Religion

The Strange Case against Cardinal Pell

Cardinal George Pell in Australia, October 6, 2017 (Mark Dadswell/Reuters)
Where is the evidence?

Lady Justice wears a blindfold. She holds a sword in one hand and scales in the other. She is a product of ancient Rome but stands as a potent symbol in our modern age of “your truth,” “my truth” — and nothing but those truths, so help us all.

This week, Cardinal George Pell’s appeal against his conviction of “historic sexual abuse” was rejected by a vote of 2–1 at Victoria’s supreme court. Still blindfolded, Lady Justice might very well be shaking her head. The dissenting justice, Mark Weinberg, had reservations. He warned of a “significant possibility” that Pell is innocent, explaining that he found it “impossible to accept” the sole accuser’s testimony, which, uncorroborated, may have been “concocted.” From Justice Weinberg’s judgment:

[From] the complainant’s evidence, it can be seen that there was ample material upon which his account could be legitimately subject to criticism. There were inconsistencies, and discrepancies, and a number of his answers simply made no sense. . . .

An unusual feature of this case was that it depended entirely upon the complainant being accepted, beyond reasonable doubt, as a credible and reliable witness. Yet the jury were invited to accept his evidence without there being any independent support for it.

Weinberg explained that, on these grounds, after assessing the prosecution’s case at the previous trial, he would have acquitted the cardinal of all charges. Pell is expected to appeal next to the High Court of Australia, which could overturn earlier verdicts. Otherwise, he will serve six years behind bars.

So, what is the case against him?

In short, Pell was accused of having sexually abused two choristers immediately after a 10:30 a.m. Sunday Mass, in the sacristy of St. Patrick’s Cathedral in East Melbourne in the 1990s, when he was serving as archbishop of Melbourne. At the time of the alleged attack, Pell was dressed in full vestments; the sacristy door was open; the master of ceremonies, the sacristan, the altar servers, and the concelebrating priests had all disappeared and remained out of sight for the full duration (ten minutes or so) of the attack. No one saw or heard anything to corroborate the primary complainant’s account. And the second complainant, who died of a heroin overdose in 2014, denied that the abuse ever occurred, according to his mother.

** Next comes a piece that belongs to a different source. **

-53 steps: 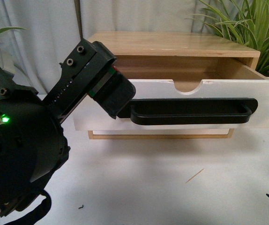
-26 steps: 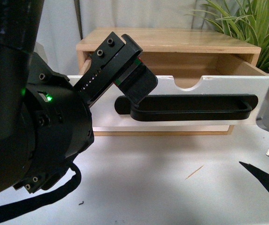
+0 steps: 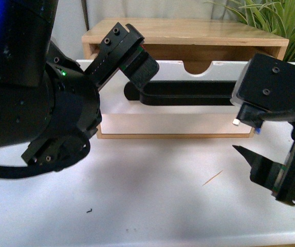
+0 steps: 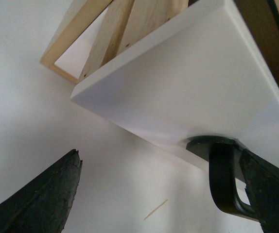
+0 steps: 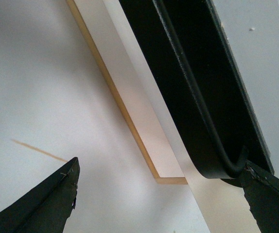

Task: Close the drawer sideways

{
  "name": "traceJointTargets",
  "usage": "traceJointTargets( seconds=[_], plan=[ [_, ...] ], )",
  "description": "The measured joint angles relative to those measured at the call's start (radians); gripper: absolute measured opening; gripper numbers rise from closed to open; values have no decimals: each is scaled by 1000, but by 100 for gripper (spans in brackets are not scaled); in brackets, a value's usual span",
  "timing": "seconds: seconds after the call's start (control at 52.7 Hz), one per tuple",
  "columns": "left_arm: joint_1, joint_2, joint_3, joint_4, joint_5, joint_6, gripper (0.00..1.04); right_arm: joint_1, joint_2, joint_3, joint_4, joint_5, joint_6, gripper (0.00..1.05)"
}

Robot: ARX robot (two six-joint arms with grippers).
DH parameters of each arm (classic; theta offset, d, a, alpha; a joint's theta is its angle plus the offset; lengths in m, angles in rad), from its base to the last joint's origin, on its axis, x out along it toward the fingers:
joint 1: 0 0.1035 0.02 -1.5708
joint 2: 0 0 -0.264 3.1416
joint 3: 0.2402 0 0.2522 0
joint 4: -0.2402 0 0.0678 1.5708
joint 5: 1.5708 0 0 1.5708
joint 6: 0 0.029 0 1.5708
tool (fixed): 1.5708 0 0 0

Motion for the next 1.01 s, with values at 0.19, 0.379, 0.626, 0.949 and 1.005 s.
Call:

Louise Milligan, author of the axe-grinding book Cardinal: The Rise and Fall of George Pell, had a different emphasis in her recent report for ABC News. “The other choirboy remained silent about what George Pell did to them until his friend’s death,” she wrote. “Then, four years ago, with private and resolute determination told his truth to Victoria Police” (emphasis added).

His truth, Ms. Milligan? What about the truth?

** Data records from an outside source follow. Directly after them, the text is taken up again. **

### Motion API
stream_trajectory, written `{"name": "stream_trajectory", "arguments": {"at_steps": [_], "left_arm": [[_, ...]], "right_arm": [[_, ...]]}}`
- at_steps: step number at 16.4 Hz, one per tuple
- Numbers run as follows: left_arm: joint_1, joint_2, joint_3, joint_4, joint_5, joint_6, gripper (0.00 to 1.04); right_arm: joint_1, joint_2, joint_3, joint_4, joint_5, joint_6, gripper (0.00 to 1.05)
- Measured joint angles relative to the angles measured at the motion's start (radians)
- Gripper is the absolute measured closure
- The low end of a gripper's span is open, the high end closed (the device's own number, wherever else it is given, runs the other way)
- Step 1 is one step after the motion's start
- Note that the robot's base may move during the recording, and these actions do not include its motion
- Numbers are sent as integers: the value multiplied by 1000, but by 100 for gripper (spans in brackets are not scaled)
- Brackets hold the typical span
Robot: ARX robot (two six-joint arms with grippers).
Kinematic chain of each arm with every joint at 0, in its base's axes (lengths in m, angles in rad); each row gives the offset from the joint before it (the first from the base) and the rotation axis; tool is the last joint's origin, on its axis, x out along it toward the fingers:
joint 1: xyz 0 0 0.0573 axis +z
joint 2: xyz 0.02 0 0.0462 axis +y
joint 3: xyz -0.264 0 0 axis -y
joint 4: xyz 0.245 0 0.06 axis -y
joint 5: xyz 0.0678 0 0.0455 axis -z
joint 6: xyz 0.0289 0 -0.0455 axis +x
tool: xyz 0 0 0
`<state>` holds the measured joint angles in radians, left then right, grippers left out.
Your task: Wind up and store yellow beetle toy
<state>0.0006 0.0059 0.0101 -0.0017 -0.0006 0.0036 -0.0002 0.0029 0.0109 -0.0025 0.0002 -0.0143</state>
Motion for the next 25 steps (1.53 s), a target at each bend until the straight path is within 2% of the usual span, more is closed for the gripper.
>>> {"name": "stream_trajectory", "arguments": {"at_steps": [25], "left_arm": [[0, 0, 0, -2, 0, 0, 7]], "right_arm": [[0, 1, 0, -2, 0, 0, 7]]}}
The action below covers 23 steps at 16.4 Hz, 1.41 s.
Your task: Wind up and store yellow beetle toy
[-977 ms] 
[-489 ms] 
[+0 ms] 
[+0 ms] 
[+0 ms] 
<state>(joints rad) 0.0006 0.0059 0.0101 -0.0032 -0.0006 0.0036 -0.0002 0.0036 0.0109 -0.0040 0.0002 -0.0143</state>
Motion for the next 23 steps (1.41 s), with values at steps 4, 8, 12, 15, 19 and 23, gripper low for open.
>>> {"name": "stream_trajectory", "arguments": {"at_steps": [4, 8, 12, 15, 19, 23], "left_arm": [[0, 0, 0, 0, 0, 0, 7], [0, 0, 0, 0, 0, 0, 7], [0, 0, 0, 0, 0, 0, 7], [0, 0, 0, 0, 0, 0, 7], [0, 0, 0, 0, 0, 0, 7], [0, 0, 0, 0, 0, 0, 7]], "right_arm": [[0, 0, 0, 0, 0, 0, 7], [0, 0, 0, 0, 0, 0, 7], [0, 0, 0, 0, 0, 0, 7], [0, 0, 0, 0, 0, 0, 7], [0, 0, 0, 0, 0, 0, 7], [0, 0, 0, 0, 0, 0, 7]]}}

For those forgetful of the particulars of the Pell case, permit me to briefly recap.

In March 2013, more than a year before any complaints were filed against Pell, Victoria police began their “Operation Tethering,” soliciting any “information” regarding inappropriate contact with minors at St. Patrick’s Cathedral in Melbourne. No crime had been reported. Requests for information were advertised in the local press.

In early 2017, the police told Pell that there were, as yet, no allegations. A few months later, they alerted him to forthcoming charges. Of his own volition, Pell traveled from the Vatican back to Australia to defend his innocence.

In March 2018, a pretrial “committal hearing” of four weeks ensued. At the end of it, the magistrate permitted the case to go to trial. Significantly: A court injunction prevented the nature of the accusations, the development of the case, or even the verdict from being discussed by the Australian media. Also significantly: That did not prevent widespread speculation and character assassinations from appearing in the press, influencing public perception and likely prejudicing the jury.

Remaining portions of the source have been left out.